* **WHAT YOU HAVE TO DO**: For this exercise, return all the data exactly as it stands.
─── DATA SUPPLIED ───
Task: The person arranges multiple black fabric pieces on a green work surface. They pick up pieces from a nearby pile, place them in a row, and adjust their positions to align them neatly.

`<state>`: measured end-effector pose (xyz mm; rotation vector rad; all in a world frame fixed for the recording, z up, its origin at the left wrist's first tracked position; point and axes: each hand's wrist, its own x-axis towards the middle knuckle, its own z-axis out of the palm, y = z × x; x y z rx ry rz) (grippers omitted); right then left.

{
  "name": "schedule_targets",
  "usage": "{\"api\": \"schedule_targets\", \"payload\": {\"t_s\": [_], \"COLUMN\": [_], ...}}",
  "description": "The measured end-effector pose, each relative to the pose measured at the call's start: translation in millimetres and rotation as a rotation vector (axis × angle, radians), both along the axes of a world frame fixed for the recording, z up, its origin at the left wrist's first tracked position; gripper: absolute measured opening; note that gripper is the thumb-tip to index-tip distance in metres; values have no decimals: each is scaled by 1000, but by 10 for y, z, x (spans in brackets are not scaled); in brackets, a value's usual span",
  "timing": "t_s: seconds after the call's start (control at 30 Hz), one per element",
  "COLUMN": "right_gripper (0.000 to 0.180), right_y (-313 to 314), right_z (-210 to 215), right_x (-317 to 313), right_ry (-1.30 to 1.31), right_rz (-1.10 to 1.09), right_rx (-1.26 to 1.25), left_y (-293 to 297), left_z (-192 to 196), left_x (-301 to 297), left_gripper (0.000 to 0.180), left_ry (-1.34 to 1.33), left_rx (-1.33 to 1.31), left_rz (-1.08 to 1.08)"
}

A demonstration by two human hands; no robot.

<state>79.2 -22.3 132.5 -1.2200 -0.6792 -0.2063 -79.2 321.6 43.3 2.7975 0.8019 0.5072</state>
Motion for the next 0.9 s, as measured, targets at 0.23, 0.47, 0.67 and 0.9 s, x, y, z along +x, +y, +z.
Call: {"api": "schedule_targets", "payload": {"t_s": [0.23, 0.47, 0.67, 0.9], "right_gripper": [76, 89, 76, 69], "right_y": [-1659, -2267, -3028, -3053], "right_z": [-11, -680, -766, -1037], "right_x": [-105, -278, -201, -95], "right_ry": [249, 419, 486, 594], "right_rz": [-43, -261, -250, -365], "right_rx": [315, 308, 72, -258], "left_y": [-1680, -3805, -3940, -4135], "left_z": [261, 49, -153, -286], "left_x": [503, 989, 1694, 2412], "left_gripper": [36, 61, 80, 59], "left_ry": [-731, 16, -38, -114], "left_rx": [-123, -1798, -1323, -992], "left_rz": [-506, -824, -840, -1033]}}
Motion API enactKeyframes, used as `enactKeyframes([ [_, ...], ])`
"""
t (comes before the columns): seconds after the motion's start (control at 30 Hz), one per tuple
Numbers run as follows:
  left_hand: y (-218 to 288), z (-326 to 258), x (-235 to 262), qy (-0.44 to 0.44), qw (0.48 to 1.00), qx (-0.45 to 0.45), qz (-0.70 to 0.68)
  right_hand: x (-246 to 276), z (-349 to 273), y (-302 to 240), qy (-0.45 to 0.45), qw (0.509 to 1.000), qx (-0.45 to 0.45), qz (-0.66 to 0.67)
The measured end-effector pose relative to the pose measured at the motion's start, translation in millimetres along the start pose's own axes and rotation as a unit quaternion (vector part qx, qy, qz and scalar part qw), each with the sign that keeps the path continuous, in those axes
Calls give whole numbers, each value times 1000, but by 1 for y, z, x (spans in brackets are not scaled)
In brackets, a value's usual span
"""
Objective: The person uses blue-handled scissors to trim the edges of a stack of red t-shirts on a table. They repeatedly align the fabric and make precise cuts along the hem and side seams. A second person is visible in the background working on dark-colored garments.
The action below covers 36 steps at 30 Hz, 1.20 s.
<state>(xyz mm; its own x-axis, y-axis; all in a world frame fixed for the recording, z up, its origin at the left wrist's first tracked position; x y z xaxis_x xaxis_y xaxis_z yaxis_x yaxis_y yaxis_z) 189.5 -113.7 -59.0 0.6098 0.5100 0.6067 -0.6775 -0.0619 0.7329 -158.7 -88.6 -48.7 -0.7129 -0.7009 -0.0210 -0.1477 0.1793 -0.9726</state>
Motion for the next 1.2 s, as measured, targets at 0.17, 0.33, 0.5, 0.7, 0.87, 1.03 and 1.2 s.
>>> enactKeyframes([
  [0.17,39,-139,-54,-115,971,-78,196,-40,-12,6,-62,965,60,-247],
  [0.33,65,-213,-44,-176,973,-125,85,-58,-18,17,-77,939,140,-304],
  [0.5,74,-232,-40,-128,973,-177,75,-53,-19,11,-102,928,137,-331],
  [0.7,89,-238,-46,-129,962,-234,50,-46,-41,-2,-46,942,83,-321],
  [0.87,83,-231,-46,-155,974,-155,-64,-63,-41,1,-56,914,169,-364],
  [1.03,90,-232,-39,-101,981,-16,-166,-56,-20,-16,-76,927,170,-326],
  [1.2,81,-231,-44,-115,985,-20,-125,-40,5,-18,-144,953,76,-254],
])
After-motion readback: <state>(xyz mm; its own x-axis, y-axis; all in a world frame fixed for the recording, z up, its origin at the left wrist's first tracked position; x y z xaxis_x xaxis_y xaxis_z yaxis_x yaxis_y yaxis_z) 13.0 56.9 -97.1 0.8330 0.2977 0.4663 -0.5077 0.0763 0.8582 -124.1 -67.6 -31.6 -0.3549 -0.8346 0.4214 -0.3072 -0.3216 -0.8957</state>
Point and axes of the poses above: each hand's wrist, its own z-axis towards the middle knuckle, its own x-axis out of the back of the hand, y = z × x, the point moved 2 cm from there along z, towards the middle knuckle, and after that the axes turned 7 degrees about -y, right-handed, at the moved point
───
* **RESPONSE AREA**:
Task: The person arranges multiple black fabric pieces on a green work surface. They pick up pieces from a nearby pile, place them in a row, and adjust their positions to align them neatly.

`<state>`: measured end-effector pose (xyz mm; rotation vector rad; all in a world frame fixed for the recording, z up, its origin at the left wrist's first tracked position; point and axes: each hand's wrist, its own x-axis towards the middle knuckle, its own z-axis out of the palm, y = z × x; x y z rx ry rz) (grippers omitted); right then left.

{
  "name": "schedule_targets",
  "usage": "{\"api\": \"schedule_targets\", \"payload\": {\"t_s\": [_], \"COLUMN\": [_], ...}}",
  "description": "The measured end-effector pose, each relative to the pose measured at the call's start: translation in millimetres and rotation as a rotation vector (axis × angle, radians), both along the axes of a world frame fixed for the recording, z up, its origin at the left wrist's first tracked position; gripper: absolute measured opening; note that gripper is the thumb-tip to index-tip distance in metres; values have no decimals: each is scaled by 1000, but by 10 for y, z, x (spans in brackets are not scaled); in brackets, a value's usual span",
  "timing": "t_s: seconds after the call's start (control at 30 Hz), one per element",
  "COLUMN": "right_gripper (0.000 to 0.180), right_y (-313 to 314), right_z (-210 to 215), right_x (-317 to 313), right_ry (-1.30 to 1.31), right_rz (-1.10 to 1.09), right_rx (-1.26 to 1.25), left_y (-293 to 297), left_z (-192 to 196), left_x (-301 to 297), left_gripper (0.000 to 0.180), left_ry (-1.34 to 1.33), left_rx (-1.33 to 1.31), left_rz (-1.08 to 1.08)"
}

A demonstration by two human hands; no robot.

<state>79.2 -22.3 132.5 -1.2200 -0.6792 -0.2063 -79.2 321.6 43.3 2.7975 0.8019 0.5072</state>
Motion for the next 0.9 s, as measured, targets at 0.23, 0.47, 0.67 and 0.9 s, x, y, z along +x, +y, +z.
Call: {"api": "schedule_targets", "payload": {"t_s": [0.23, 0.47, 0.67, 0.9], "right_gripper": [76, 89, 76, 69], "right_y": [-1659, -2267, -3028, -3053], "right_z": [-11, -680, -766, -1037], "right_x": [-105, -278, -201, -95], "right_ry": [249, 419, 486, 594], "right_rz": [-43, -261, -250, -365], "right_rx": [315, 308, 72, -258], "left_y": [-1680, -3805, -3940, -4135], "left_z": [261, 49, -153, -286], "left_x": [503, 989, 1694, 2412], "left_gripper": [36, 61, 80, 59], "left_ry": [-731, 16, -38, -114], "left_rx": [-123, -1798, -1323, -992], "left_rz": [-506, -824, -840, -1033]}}
Motion API enactKeyframes, used as `enactKeyframes([ [_, ...], ])`
"""
t (comes before the columns): seconds after the motion's start (control at 30 Hz), one per tuple
Numbers run as follows:
  left_hand: y (-218 to 288), z (-326 to 258), x (-235 to 262), qy (-0.44 to 0.44), qw (0.48 to 1.00), qx (-0.45 to 0.45), qz (-0.70 to 0.68)
  right_hand: x (-246 to 276), z (-349 to 273), y (-302 to 240), qy (-0.45 to 0.45), qw (0.509 to 1.000), qx (-0.45 to 0.45), qz (-0.66 to 0.67)
The measured end-effector pose relative to the pose measured at the motion's start, translation in millimetres along the start pose's own axes and rotation as a unit quaternion (vector part qx, qy, qz and scalar part qw), each with the sign that keeps the path continuous, in those axes
Calls give whole numbers, each value times 1000, but by 1 for y, z, x (spans in brackets are not scaled)
In brackets, a value's usual span
"""
Objective: The person uses blue-handled scissors to trim the edges of a stack of red t-shirts on a table. They repeatedly align the fabric and make precise cuts along the hem and side seams. A second person is visible in the background working on dark-colored garments.
The action below covers 36 steps at 30 Hz, 1.20 s.
<state>(xyz mm; its own x-axis, y-axis; all in a world frame fixed for the recording, z up, its origin at the left wrist's first tracked position; x y z xaxis_x xaxis_y xaxis_z yaxis_x yaxis_y yaxis_z) 189.5 -113.7 -59.0 0.6098 0.5100 0.6067 -0.6775 -0.0619 0.7329 -158.7 -88.6 -48.7 -0.7129 -0.7009 -0.0210 -0.1477 0.1793 -0.9726</state>
Motion for the next 1.2 s, as measured, targets at 0.17, 0.33, 0.5, 0.7, 0.87, 1.03 and 1.2 s.
>>> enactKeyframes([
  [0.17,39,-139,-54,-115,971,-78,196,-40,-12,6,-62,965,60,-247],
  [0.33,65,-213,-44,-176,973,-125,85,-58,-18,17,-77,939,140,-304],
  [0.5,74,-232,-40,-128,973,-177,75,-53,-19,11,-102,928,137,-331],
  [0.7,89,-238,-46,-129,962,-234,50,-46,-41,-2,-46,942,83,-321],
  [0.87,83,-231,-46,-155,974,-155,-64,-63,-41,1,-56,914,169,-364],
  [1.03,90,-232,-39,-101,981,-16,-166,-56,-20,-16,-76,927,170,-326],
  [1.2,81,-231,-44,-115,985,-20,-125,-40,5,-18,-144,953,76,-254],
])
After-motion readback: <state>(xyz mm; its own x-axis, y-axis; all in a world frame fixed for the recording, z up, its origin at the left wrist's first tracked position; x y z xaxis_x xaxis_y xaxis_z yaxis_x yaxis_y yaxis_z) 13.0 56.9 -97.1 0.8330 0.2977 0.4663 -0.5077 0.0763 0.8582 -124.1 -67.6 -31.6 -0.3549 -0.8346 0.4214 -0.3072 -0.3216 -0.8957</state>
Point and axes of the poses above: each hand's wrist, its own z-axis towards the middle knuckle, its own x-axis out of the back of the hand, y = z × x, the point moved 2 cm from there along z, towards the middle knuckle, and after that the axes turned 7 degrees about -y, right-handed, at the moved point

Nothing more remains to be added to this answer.